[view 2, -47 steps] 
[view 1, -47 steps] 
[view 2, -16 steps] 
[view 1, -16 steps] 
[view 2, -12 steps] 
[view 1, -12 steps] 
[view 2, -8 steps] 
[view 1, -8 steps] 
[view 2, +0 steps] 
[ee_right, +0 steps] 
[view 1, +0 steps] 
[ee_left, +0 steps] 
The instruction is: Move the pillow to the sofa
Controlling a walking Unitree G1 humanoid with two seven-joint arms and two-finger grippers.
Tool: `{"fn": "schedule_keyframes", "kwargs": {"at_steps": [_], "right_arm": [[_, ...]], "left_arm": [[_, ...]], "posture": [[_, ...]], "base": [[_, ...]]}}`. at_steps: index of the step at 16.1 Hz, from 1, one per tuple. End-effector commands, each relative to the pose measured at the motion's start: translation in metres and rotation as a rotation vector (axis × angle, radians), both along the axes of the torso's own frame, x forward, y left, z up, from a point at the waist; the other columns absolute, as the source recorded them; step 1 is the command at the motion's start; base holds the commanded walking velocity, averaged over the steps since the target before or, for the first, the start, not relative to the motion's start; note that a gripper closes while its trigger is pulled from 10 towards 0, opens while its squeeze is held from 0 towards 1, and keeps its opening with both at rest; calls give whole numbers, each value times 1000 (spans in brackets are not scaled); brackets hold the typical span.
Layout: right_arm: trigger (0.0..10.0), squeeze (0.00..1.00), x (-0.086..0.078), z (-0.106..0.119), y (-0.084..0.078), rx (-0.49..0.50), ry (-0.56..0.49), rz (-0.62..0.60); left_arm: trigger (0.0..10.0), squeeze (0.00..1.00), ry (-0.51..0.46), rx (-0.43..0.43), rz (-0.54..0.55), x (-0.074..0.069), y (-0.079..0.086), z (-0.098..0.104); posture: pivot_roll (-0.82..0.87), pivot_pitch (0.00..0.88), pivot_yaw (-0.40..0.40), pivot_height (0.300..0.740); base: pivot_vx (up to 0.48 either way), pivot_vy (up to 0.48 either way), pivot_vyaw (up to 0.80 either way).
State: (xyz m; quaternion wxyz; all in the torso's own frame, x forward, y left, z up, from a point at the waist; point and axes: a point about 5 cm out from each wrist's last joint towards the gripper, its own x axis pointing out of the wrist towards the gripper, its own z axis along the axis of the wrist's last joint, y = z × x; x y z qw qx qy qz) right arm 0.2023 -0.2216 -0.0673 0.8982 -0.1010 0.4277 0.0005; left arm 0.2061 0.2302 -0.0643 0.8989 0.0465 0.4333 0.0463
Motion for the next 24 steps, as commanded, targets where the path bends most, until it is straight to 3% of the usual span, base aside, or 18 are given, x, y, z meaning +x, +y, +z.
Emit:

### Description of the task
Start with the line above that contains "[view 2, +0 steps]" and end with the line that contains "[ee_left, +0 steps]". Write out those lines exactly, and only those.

### Task response
[view 2, +0 steps] 
[ee_right, +0 steps] 
[view 1, +0 steps] 
[ee_left, +0 steps] 

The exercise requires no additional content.